◆ WHAT IS NEEDED
Transcribe the data as written, minus images.

◆ COLLECTED DATA

.....

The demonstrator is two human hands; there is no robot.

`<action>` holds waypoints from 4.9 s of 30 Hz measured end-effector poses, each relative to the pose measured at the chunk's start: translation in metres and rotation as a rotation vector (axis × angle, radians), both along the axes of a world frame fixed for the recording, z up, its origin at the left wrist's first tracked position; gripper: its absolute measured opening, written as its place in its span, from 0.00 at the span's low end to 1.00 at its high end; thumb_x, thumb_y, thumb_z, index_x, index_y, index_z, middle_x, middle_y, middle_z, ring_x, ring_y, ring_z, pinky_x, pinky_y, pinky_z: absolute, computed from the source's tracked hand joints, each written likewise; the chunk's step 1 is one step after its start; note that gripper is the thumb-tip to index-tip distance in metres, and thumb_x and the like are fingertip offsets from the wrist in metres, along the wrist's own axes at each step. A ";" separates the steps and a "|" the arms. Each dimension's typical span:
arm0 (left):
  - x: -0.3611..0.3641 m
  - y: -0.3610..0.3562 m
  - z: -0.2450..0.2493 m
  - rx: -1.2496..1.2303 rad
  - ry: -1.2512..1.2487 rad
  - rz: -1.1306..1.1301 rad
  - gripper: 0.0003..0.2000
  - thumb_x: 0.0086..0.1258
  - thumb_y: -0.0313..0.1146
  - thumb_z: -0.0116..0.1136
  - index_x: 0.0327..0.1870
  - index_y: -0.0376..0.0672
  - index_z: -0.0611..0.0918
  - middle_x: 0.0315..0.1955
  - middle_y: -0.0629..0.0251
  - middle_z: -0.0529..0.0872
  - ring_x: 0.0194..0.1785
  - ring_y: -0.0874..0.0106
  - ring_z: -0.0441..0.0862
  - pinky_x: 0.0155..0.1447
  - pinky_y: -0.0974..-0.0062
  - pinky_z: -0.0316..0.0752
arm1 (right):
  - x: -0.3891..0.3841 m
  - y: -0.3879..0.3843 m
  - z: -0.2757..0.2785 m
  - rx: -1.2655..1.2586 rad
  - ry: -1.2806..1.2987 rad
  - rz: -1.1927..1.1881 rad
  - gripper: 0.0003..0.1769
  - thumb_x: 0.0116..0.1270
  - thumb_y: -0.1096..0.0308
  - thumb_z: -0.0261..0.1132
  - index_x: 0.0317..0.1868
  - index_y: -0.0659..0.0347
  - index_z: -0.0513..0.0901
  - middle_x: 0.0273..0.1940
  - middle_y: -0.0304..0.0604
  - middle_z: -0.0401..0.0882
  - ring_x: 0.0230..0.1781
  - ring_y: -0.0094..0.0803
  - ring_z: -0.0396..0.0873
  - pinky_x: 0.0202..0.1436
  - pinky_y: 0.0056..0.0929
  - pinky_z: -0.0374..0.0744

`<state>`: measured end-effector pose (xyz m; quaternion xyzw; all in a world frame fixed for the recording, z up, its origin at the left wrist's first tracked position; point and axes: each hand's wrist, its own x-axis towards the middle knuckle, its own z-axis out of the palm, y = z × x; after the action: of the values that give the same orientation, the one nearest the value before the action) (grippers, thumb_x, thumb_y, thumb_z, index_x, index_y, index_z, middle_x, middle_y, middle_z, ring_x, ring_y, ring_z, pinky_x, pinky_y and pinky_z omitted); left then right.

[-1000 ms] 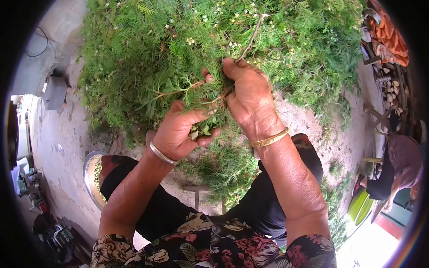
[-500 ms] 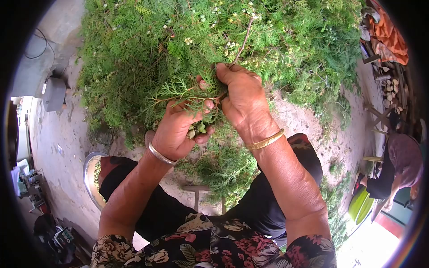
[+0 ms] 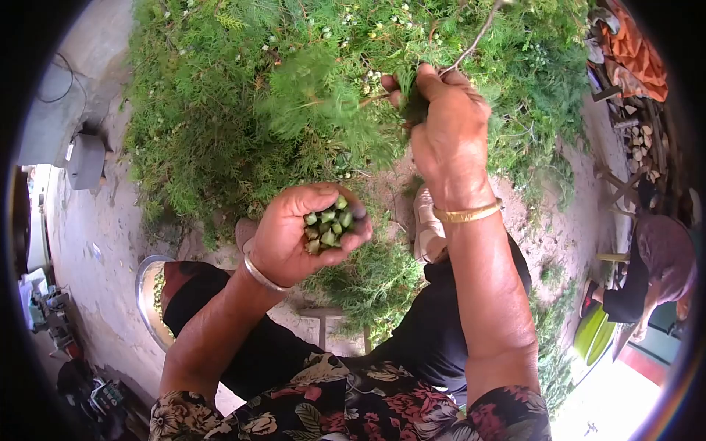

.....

◆ SOLUTION
The demonstrator is two human hands; there is no robot.

`<action>` holds waypoints from 4.9 s of 30 Hz measured end-effector poses, each relative to the pose measured at the chunk's start: translation in metres and rotation as a rotation vector (axis × angle, radians), both along the axes of a world frame fixed for the recording, z up, its origin at the left wrist's first tracked position; gripper: its absolute measured opening, written as its place in its span, from 0.00 at the span's low end to 1.00 at its high end; thumb_x, thumb_y, thumb_z, index_x, index_y, index_z, middle_x, middle_y, middle_z, ring_x, ring_y, ring_z, pinky_x, pinky_y, pinky_z: absolute, computed from the source's tracked hand joints, each written likewise; the chunk's step 1 is one step after its start; note that gripper is the thumb-tip to index-tip distance in metres, and thumb_x and the like are fingertip offsets from the wrist in metres, along the wrist's own axes at each step. A ";" separates the steps and a "|" the arms. Each dimension's typical span:
arm0 (left):
  - x: -0.3611..0.3641 m
  - y: -0.3610..0.3562 m
  - z: -0.2450..0.2493 m
  - rx: -1.2496..1.2303 rad
  - ry: -1.2512..1.2487 rad
  - rz: -1.1306..1.1301 rad
  - gripper: 0.0003..0.2000
  - thumb_x: 0.0086..0.1258
  - thumb_y: -0.0313..0.1146
  - thumb_z: -0.0116..0.1136
  - index_x: 0.0327..0.1870
  - index_y: -0.0376..0.0672
  - index_z: -0.0611..0.0918
  - middle_x: 0.0315..0.1955
  - middle_y: -0.0629..0.0251
  - middle_z: -0.0529..0.0872
  - ring_x: 0.0194..0.1785
  - ring_y: -0.0874..0.0106
  - ring_z: -0.0441..0.0862
  - pinky_x: 0.0155..0.1447
  - pinky_y: -0.0974..-0.0062
  - pinky_z: -0.0316..0.0752
arm1 (right):
  - x: -0.3891..0.3841 m
  - y: -0.3879..0.3843 m
  - z: -0.2757..0.2785 m
  - rx: -1.2655..1.2586 rad
  - ry: -1.2806..1.2987 rad
  - rz: -1.1927..1.1881 rad
  - gripper: 0.0003..0.1769
  - thumb_x: 0.0116..0.1270
  - thumb_y: -0.1096..0.0308
  - thumb_z: -0.0261..0.1132
  - index_x: 0.0317..0.1868
  - index_y: -0.0659..0.0347
  - index_z: -0.0513..0.0901
  - middle_x: 0.0273..0.1940
  - middle_y: -0.0304..0.0604
  - middle_z: -0.0401..0.0882
  - ring_x: 0.0230..0.1781
  - ring_y: -0.0094..0.0803
  - ring_z: -0.0396..0.0873
  - pinky_x: 0.0202..0.1436
  - pinky_y: 0.0056..0.0929
  - pinky_z: -0.0374..0.0744

`<state>`: measured end-effector pose (xyz m; quaternion xyzw; all in a world frame fixed for the recording, z up, its origin at the left wrist's first tracked position; point and axes: each hand's wrist, its own x-axis towards the middle knuckle, its own z-axis out of the palm, y = z × x; after the action: of the values that give the same orientation, the one nearest the value before the action) (grippers, thumb_x, thumb_y, thumb_z, index_x, index_y, index_z, middle_x, middle_y, middle_z, ring_x, ring_y, ring_z, pinky_x, pinky_y and pinky_z omitted); left then right.

[-1000 ms] 
[-500 ms] 
[+0 ms] 

This exercise has now been finished.